Obtain Coordinate Data from GBIF for SLF and TOH


This vignette shows how we obtained the most recent version of data for SLF and TOH coordinates and then cleaned said data for use in SDMs.

Setup

We first loaded the full suite of required libraries. The most critical for this particular vignette is spocc, which is the package that allows us to query GBIF (Global Biodiversity Information Facility).

library(slfrsk) #this package, has extract_enm()
library(tidyverse)  #data manipulation
library(here) #making directory pathways easier on different instances
library(spocc) #query gbif and format as a dataframe
library(scrubr) #clean records for gbif data
library(humboldt) #rarefy points
library(tcltk) #humboldt progress bar
library(patchwork) #easy combined plots

Acquire and Clean Data

Acquire Data

We perform initial queries from GBIF for both SLF and TOH. We set the limit on records to be \(10^5\) to capture all TOH records (after an initial test query).
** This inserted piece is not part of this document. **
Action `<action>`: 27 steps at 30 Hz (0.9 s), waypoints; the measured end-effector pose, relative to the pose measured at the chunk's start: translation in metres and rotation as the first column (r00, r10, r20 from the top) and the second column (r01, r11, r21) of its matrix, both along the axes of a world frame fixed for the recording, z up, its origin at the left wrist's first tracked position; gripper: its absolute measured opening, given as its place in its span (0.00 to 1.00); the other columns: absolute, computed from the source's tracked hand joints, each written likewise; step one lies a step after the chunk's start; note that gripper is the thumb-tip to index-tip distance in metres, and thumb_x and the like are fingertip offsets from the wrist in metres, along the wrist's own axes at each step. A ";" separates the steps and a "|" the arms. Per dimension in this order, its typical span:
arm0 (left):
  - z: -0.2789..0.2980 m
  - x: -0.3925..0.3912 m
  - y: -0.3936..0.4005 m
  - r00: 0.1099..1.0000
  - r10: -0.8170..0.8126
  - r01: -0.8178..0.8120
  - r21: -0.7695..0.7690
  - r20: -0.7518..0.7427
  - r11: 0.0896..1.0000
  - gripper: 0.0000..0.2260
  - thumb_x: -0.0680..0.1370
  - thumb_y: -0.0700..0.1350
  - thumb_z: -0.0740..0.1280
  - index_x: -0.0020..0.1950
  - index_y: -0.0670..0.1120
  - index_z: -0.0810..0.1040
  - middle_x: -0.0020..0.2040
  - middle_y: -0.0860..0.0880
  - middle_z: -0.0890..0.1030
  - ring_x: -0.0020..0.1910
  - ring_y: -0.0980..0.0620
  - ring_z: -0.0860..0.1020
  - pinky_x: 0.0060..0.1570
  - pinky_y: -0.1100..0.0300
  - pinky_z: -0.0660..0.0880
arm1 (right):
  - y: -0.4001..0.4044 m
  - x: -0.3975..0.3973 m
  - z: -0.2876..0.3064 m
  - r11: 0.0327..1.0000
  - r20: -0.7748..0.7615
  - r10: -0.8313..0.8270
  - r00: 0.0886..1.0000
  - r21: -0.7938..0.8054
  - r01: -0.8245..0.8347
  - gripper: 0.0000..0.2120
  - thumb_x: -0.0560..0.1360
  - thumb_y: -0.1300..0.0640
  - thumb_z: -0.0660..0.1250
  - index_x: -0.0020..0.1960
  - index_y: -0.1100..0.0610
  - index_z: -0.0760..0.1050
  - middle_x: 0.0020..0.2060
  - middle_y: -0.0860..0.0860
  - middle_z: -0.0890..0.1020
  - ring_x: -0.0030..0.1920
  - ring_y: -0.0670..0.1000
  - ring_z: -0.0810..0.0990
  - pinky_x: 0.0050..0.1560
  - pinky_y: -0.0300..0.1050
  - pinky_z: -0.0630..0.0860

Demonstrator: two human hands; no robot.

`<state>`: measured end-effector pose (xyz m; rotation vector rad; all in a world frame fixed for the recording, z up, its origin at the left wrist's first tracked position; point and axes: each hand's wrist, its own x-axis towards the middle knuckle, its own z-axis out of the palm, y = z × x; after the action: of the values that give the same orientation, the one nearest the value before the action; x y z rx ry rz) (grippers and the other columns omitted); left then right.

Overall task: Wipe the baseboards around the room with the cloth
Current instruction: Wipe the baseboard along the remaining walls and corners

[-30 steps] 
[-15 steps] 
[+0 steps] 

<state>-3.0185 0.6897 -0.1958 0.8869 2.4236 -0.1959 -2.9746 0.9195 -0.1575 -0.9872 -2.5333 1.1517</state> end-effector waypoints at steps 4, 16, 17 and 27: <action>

Notably, we also limit records to those with coordinates, given our purpose for these data. Our queries use the accepted latin binomial nomenclature for both species.

It bears warning that the TOH query takes a considerable amount of time (\(>120s\)). We have it turned off by default (See below for more infomation).

if(FALSE){
  
#query for both species from gbif with limit of queries to 10^5
slf_gbif <- occ(query = 'Lycorma delicatula', from = 'gbif', limit = 1e5, has_coords = TRUE, throw_warnings = TRUE)
toh_gbif <- occ(query = 'Ailanthus altissima', from = 'gbif', limit = 1e5, has_coords = TRUE, throw_warnings = TRUE)

}

We then turn the raw output into dataframes via as_tibble(). Oddly, this function fails to strip list items from the TOH data, so we set that particular subset to NULL afterwards to fully flatten the TOH dataset. These results could then be saved for reference/reproducibility and are ultimately called by this vignette to save run time.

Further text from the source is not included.